The tentpole feature - Timeline - is really nice, and allows you to easily scroll back in time to look at applications, documents, websites, and more that you opened in the past. It's like the history feature of your browser, but instead of just websites, it also covers apps and documents, while also combining the histories of other Windows machines you own. Timeline will clearly raise a number of privacy concerns, so luckily, it's optional, and you can turn it off.

The second 'feature' isn't really a feature per se, but more a clean-up of the Windows UI that's clearly an ongoing process. Microsoft is adding Fluent Design to all of its applications, and it's slowly adding it to core parts of the operating system as well, such as the Start menu and the various applets. Fluent Design adds some much-needed depth and distinctiveness to the otherwise flat user interface, and has nice, unobtrusive animations and highlighting effects that make using such a flat UI a lot less... Cold?

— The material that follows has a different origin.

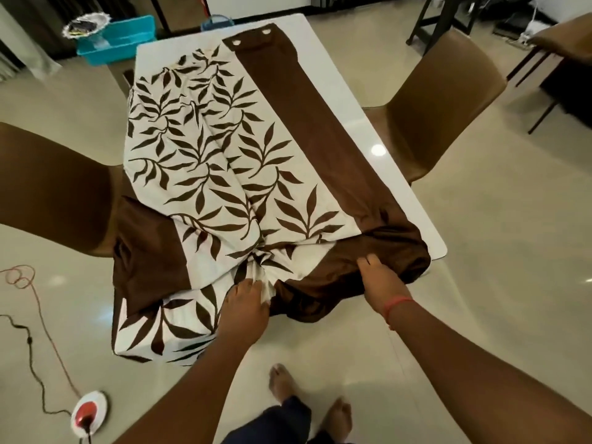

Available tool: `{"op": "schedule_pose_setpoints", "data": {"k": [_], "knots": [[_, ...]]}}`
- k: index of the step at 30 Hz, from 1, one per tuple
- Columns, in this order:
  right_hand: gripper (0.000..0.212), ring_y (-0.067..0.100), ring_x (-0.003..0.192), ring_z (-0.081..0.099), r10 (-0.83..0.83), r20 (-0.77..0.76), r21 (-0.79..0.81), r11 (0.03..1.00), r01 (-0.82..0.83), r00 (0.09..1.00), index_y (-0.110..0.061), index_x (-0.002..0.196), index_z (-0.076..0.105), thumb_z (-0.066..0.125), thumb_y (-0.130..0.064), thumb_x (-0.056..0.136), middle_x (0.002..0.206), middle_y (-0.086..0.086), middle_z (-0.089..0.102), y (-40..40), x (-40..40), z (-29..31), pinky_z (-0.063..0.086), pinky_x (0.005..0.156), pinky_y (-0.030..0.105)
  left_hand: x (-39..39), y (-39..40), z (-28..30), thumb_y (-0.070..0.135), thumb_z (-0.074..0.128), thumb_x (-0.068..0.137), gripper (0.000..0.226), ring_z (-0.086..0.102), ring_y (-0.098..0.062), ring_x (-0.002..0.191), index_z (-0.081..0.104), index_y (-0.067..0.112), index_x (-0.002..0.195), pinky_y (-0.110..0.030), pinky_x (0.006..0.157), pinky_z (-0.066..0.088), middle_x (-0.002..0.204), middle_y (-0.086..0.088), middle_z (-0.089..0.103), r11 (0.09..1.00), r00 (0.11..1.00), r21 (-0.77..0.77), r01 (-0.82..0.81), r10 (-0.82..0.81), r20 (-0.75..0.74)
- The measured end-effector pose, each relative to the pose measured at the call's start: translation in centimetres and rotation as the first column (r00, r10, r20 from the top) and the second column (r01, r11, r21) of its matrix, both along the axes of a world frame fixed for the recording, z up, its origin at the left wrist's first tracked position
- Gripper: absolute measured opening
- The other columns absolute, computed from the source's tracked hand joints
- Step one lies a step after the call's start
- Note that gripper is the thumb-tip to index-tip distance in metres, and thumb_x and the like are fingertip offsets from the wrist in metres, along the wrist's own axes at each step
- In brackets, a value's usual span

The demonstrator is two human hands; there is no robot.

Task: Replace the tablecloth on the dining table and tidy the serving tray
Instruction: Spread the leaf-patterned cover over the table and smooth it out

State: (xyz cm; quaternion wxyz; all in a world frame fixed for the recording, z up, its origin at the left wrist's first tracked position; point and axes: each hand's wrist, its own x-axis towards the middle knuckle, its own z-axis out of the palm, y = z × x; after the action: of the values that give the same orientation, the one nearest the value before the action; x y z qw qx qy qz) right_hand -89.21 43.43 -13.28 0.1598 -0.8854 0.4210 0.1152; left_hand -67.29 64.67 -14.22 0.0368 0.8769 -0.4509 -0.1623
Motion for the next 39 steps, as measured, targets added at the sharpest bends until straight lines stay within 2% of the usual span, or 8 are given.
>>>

It feels like the next big step in the "Fluent Design-ification" of Windows is a big one: Explorer. While Microsoft is replacing more and more old Win32 parts of the operating system with new, modern Fluent Design counterparts, Explorer is the one big holdout that's still fully Win32, looking horribly out of place among all the fast, new, and responsive Fluent Design parts of the operating system. I can't wait for a modern replacement.

All in all, this is a no-brainer update that makes Windows better, so unless you have some specific reason to hold out on updates, go ahead and install it.